A recent BusinessWeek story described MBA programs’ increasing reluctance to hand out admissions deferrals the current climate. In an economy where some students have a harder time securing loans and others are unable to sell their houses in order to relocate for school, this could put some newly admitted applicants in a tough spot.
Every year, a typical top school hands out dozens of deferrals. Students may ask for all sorts of reasons, and as long as they’re legitimate ones, admissions officers will usually at least consider such requests. However, with all of the uncertainty in today’s market, schools are unwilling to layer on one more level of complexity in managing a deferrals list.
Many admissions officers interviewed for the article said they plan to offer fewer deferrals this admissions season, and some even plan on scaling this number down further next year. It’s possible that some may hand out zero deferrals next year. This comes as these same schools report that the number of deferral requests are on the rise.
Interestingly, many deferral requests now come not from applicants who want to keep their options open, but who are wondering if they want to stop working and pursue an MBA at all. At the same time, knowing that their applicant pools keep becoming more and more qualified each year, many MBA programs are reluctant to grant deferrals knowing that they may have even stronger applications to choose among next year.
Is this the whole story? Probably not. We believe that yield management at least partly drives this decision as well. Yield rates for deferred admits are below 50% at some top schools. Clearly, schools see a deferral request as at least a weak signal that you may not end up matriculating, making them less likely to play along?

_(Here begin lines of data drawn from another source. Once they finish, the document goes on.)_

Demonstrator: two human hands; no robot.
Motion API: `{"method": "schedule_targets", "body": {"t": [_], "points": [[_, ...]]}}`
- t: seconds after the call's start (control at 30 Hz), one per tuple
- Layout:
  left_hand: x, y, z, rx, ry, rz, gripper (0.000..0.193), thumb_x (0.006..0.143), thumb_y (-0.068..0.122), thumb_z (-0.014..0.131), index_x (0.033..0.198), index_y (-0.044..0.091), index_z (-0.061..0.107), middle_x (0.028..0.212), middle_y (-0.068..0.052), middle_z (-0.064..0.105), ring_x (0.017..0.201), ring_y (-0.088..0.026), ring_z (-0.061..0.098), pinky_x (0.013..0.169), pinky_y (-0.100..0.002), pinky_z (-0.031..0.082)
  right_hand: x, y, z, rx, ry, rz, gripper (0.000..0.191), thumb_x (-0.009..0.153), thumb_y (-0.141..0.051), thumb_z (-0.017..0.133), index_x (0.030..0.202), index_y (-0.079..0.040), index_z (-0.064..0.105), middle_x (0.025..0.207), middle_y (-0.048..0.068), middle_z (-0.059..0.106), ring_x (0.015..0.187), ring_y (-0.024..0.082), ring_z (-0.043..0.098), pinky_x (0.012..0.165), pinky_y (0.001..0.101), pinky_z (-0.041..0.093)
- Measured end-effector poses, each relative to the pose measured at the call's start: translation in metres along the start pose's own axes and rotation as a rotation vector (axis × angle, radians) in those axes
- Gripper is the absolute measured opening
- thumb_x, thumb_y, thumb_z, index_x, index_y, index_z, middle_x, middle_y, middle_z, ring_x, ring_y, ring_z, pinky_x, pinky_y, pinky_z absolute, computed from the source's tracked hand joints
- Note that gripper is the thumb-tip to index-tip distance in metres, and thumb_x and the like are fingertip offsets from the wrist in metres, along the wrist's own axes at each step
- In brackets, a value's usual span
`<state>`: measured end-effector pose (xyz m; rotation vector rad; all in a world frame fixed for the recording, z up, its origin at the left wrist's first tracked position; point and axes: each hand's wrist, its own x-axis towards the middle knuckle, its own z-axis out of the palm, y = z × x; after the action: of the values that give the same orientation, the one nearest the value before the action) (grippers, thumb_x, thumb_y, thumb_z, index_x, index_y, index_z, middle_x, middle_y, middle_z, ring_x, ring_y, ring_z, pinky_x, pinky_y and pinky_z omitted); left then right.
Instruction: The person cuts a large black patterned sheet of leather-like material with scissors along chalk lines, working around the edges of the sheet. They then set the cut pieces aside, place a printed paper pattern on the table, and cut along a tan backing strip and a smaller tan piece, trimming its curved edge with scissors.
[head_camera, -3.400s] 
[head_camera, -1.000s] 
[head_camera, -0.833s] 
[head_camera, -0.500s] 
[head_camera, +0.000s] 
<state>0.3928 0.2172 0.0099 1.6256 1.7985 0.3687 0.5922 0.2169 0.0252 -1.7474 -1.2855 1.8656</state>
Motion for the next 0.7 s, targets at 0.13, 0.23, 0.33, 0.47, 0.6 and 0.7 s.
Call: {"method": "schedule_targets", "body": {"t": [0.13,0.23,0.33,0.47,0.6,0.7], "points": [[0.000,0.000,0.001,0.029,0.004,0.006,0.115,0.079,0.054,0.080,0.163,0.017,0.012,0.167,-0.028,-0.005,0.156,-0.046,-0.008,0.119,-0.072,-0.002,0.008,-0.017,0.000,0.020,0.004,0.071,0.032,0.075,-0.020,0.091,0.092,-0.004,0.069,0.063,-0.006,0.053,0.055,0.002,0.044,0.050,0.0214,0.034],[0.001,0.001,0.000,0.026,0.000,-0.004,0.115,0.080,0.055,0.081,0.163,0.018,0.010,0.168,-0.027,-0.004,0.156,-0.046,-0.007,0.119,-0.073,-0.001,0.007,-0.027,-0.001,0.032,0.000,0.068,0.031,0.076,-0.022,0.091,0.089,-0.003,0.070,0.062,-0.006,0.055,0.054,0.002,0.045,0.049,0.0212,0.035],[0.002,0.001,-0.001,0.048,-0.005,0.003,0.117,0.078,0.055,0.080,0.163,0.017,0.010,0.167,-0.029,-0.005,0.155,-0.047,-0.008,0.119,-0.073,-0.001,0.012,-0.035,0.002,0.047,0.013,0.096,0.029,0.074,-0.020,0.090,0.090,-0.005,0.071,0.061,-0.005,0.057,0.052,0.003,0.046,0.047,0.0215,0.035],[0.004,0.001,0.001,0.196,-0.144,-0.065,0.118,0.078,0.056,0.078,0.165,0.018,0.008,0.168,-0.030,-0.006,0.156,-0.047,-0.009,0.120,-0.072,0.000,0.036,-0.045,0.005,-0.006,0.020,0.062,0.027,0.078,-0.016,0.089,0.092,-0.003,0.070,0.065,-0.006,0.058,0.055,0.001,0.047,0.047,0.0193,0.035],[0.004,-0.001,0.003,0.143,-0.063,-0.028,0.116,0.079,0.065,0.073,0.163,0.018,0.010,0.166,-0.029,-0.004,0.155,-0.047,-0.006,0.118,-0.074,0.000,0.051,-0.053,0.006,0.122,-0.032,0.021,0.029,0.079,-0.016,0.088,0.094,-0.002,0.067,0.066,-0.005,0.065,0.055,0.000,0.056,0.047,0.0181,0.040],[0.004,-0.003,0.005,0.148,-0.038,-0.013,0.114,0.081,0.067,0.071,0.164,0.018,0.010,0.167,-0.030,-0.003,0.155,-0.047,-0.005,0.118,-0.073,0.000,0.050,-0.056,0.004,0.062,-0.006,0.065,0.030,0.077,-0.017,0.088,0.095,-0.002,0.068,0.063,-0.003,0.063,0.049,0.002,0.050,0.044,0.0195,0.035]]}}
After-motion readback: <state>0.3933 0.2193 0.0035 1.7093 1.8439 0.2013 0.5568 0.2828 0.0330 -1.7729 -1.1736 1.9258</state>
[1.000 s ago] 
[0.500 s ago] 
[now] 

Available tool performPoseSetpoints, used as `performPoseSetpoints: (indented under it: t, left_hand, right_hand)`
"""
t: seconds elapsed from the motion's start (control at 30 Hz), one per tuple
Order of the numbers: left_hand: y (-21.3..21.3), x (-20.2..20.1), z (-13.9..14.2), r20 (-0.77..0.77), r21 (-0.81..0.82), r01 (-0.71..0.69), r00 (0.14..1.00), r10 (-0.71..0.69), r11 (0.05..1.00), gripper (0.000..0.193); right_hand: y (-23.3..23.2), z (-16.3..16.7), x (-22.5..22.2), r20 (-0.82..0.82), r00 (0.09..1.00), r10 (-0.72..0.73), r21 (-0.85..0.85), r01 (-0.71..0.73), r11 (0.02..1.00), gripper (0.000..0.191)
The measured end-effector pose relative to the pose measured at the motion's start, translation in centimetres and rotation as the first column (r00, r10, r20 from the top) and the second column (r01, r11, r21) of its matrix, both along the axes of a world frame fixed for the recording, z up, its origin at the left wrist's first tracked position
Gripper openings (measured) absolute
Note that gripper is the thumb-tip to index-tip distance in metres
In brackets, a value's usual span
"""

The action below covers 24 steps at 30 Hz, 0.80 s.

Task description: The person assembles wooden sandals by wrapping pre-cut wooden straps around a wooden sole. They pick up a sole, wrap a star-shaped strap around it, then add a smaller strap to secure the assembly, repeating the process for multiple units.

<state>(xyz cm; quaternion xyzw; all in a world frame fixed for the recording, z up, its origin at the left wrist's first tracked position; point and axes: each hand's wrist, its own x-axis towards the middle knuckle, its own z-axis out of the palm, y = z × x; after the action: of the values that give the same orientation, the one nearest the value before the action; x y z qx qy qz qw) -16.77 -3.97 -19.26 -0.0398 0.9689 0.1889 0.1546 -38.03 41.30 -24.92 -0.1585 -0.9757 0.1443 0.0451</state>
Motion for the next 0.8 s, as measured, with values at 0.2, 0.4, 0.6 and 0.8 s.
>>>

Ultimately, deferrals are unlikely to completely go away. If you are admitted to a great school and have a truly legitimate reason for not being able to matriculate this year, it never hurts to pick up the phone and explain your circumstances. The worst the school can say is “no,” and they may even give you a little more time to decide. They will never take away your acceptance offer, so there’s not much downside in asking. Just know that you’re not likely to get a “yes” unless you have a real reason for requesting a deferral.